### Problem details:
Using the records below, repeat exactly the lines from the one holding "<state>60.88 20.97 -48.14" through the one holding "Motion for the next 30", both ends included, and no others.

### Records:
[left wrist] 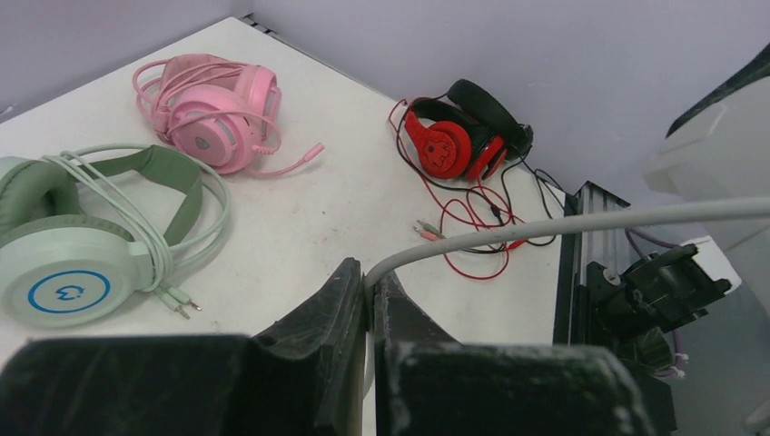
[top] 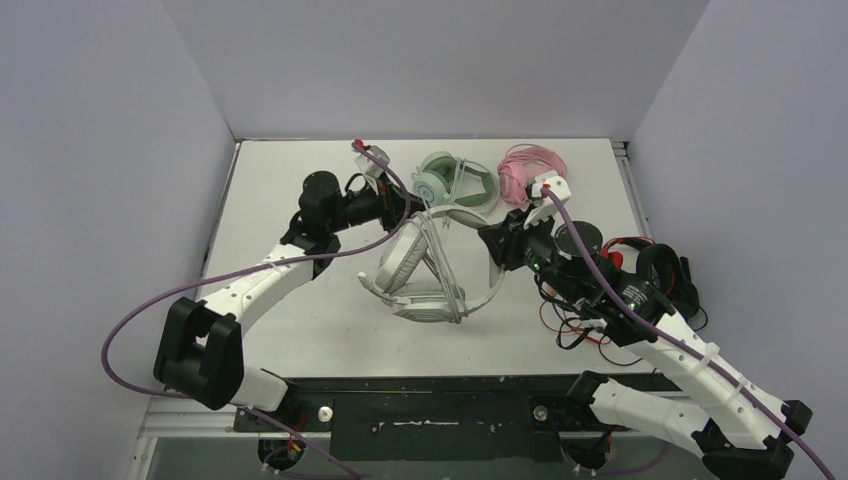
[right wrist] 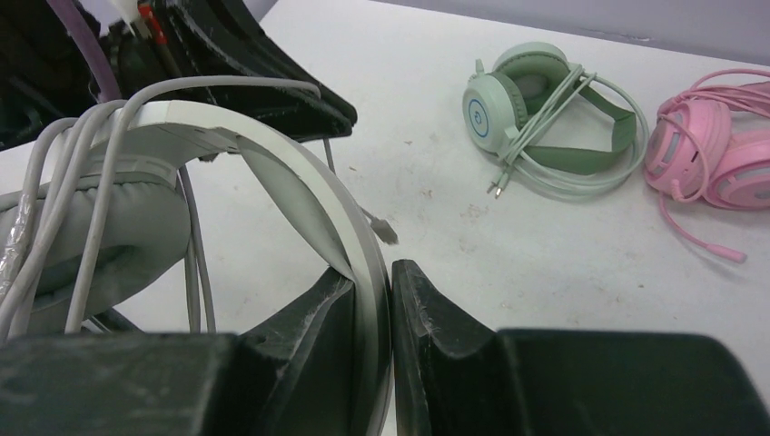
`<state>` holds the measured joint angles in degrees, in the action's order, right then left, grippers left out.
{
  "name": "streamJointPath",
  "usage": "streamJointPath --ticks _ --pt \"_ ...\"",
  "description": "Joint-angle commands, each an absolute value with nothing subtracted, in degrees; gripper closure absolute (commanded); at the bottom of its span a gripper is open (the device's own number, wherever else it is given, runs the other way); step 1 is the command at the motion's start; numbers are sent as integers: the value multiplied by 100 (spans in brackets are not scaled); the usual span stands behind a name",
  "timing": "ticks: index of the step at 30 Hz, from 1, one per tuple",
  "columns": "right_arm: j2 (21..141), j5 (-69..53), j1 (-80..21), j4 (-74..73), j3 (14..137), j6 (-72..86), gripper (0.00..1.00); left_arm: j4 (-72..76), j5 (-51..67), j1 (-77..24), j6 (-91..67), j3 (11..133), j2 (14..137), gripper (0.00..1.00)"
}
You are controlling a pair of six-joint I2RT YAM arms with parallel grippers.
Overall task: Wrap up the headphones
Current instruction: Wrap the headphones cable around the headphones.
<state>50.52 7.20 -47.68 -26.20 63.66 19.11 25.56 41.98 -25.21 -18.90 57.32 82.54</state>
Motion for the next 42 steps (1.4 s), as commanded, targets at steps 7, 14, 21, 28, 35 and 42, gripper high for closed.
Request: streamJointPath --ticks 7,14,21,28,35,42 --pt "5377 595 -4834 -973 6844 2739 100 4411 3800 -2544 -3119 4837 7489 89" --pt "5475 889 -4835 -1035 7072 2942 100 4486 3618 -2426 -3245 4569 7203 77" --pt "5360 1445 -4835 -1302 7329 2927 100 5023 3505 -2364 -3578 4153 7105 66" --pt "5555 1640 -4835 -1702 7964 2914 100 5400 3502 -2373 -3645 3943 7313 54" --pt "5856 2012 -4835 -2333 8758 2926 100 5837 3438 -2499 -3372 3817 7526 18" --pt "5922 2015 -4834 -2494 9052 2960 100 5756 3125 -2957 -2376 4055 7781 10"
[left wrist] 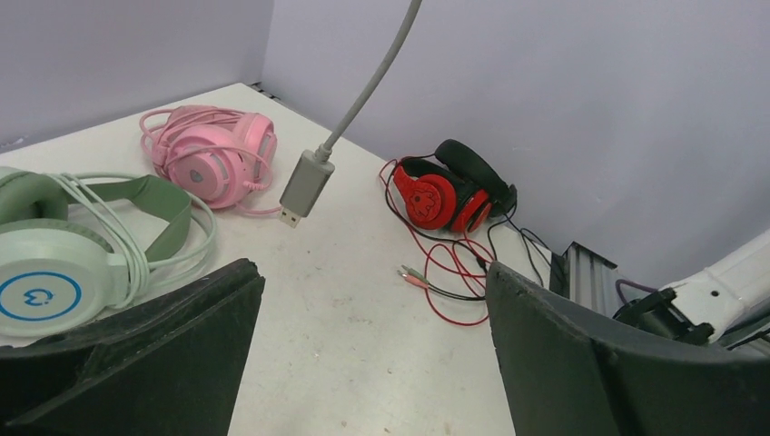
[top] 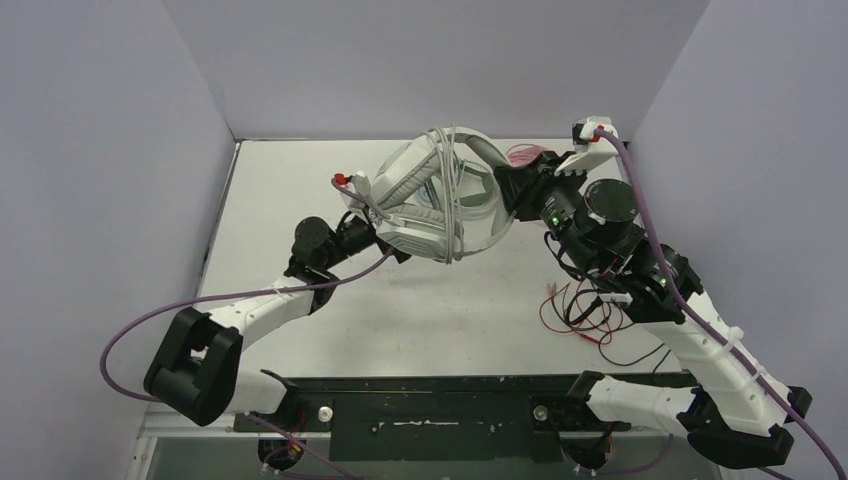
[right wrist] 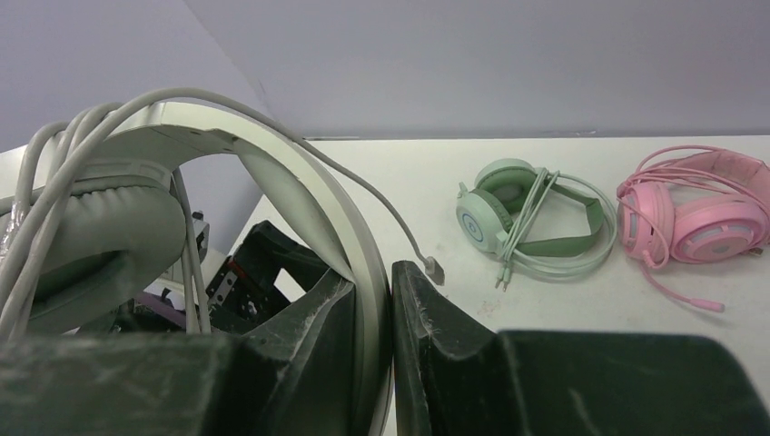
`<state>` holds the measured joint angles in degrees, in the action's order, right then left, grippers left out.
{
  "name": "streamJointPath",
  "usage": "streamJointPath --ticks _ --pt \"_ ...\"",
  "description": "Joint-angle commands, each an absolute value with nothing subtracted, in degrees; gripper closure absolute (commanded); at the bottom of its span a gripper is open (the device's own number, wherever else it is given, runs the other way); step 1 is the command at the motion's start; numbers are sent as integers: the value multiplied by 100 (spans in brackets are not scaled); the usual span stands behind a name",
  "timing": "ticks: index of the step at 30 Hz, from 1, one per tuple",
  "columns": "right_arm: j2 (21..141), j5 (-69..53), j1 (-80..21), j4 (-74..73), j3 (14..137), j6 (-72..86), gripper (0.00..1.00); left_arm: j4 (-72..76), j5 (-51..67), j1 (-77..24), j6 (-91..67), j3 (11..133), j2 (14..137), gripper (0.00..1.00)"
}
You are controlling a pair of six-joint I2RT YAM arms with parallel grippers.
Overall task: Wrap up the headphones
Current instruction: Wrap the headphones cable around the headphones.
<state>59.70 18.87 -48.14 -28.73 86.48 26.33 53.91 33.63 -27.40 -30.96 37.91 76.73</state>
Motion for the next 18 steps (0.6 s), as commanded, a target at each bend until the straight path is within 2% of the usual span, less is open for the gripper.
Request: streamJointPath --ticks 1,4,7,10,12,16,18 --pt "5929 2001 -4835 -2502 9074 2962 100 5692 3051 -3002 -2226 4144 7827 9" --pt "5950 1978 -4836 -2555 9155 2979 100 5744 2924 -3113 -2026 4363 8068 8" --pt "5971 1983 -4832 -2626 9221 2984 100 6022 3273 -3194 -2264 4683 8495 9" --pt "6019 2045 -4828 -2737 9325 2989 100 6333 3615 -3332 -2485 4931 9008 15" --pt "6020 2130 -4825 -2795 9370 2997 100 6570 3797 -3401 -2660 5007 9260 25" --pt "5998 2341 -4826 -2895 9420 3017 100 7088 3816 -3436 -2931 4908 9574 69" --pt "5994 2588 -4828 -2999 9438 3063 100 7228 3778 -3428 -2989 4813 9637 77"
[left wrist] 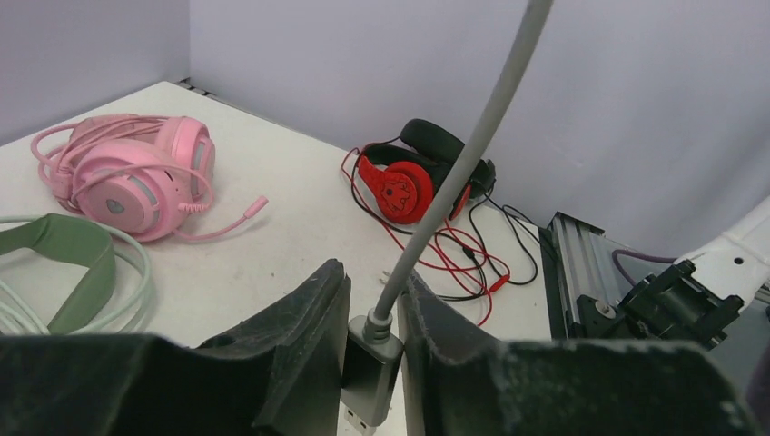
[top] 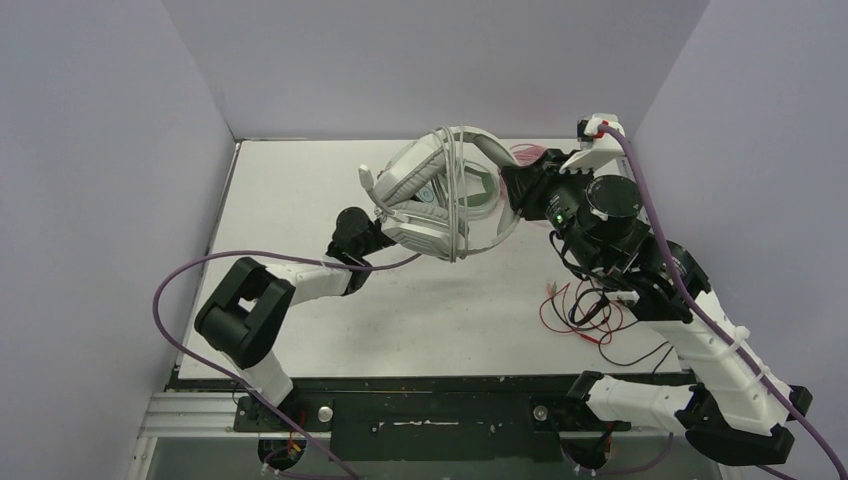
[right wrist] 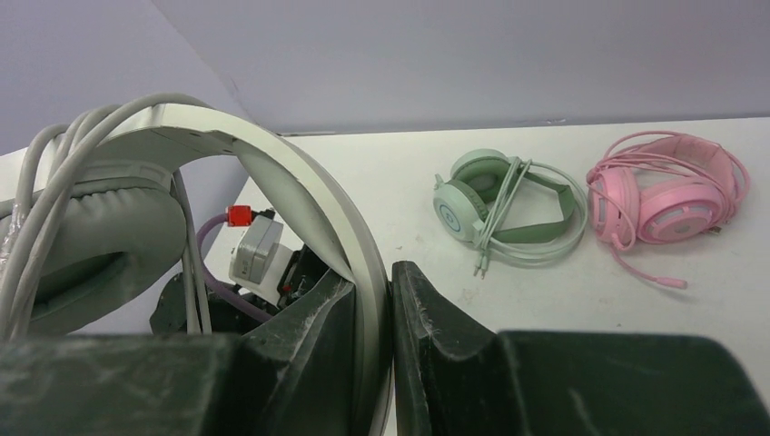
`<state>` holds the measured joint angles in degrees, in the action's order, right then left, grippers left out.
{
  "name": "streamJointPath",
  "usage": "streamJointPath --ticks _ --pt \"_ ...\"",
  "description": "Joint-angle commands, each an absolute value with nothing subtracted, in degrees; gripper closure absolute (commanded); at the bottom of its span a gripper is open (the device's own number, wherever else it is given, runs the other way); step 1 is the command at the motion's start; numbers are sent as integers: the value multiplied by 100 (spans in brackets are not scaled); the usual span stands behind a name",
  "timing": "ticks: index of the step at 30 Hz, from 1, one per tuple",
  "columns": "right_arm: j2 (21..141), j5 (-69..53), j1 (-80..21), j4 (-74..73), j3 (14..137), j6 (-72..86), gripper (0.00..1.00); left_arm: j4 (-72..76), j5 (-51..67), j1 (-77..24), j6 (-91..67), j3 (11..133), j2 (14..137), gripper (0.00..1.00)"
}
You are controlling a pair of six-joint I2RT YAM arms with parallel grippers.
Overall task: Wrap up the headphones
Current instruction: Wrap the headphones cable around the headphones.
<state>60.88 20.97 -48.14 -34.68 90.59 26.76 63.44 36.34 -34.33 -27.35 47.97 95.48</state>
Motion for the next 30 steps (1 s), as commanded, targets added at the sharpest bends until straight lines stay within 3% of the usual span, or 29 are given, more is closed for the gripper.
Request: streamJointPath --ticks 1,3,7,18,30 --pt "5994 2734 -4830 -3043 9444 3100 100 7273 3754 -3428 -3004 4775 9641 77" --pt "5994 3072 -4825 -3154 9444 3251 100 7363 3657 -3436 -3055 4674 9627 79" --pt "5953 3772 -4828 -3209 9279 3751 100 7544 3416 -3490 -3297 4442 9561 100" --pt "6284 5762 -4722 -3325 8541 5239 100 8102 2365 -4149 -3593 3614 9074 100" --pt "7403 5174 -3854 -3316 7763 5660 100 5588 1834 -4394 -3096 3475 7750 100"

### Exercise answer:
<state>60.88 20.97 -48.14 -34.68 90.59 26.76 63.44 36.34 -34.33 -27.35 47.97 95.48</state>
Motion for the next 30 steps (1 s), as commanded, targets added at the sharpest bends until straight lines stay within 3% of the usual span, or 29 are given, more is closed for the gripper.

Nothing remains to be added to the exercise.